U.S. Environmental Protection Agency (EPA) administrator Gina McCarthy disputes claims from some politicians and farm groups that the proposed new Clean Water Act (CWA) rule will require farmers to obtain new permits for certain farming practices.

Appearing before the Senate Committee on Environment and Public Works Wednesday, the day after the new CWA rule was released, McCarthy said that farming practices that do not require permits today won't need them when the rule becomes law.

"It's not taking away any of the agricultural exemptions," McCarthy says. "What its trying to do is provide clarity so you don't have to go and ask.

"That's what this rule does. It actually worked with the agricultural community to identify those practices that we could highlight. It even set up a really good process to expand on that, but it didn't take away a single agricultural exemption that currently exists."

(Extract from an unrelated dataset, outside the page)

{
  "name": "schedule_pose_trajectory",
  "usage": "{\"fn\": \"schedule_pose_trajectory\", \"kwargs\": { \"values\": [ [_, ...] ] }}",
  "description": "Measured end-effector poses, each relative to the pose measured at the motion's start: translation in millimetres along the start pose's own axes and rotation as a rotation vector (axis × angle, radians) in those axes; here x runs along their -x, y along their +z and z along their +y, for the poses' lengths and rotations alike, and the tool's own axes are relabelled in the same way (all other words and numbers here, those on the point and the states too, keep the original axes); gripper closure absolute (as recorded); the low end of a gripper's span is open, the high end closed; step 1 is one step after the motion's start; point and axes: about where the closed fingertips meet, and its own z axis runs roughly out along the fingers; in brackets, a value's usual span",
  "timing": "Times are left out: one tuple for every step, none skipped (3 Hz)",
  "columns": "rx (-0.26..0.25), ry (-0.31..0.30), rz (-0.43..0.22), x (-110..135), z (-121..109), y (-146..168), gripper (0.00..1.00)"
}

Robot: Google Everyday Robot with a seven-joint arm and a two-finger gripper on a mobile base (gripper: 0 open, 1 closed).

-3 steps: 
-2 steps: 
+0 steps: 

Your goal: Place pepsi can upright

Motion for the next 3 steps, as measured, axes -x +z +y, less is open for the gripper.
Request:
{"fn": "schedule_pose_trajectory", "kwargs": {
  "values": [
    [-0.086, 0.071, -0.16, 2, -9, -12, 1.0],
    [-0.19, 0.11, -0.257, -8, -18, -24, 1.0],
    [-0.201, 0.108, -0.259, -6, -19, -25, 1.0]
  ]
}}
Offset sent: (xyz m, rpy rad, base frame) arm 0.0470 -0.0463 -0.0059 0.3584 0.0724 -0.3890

But some farm-state senators remain skeptical, among them Wyoming Republican Senator John Barrasso.

"So what about the farmers and ranchers who use these 53 new covered practices, but don't specifically follow the Natural Resources Conservation Services' federal definition of these farming practices perfectly to a tee in the newly expanded federal waters," Barrasso asked McCarthy. "Would they need to get a new Clean Water Act permit or be penalized?

"Nobody needs to get a permit under this rule, should it go forward as proposed, that didn't need it today," McCarthy's responded.

The National Cattlemen's Beef Association has criticized the new rule saying it expands the federal government's CWA jurisdiction and will require cattlemen to obtain "costly and burdensome" permits to take care of everyday chores like moving cattle across a wet pasture or cleaning out a dugout.

Barrasso joined Nebraska Republican Senator Deb Fischer in asking McCarthy to extend an announced 90-day comment period to 180 days. The public-comment period does not begin until EPA posts the rule in the federal register.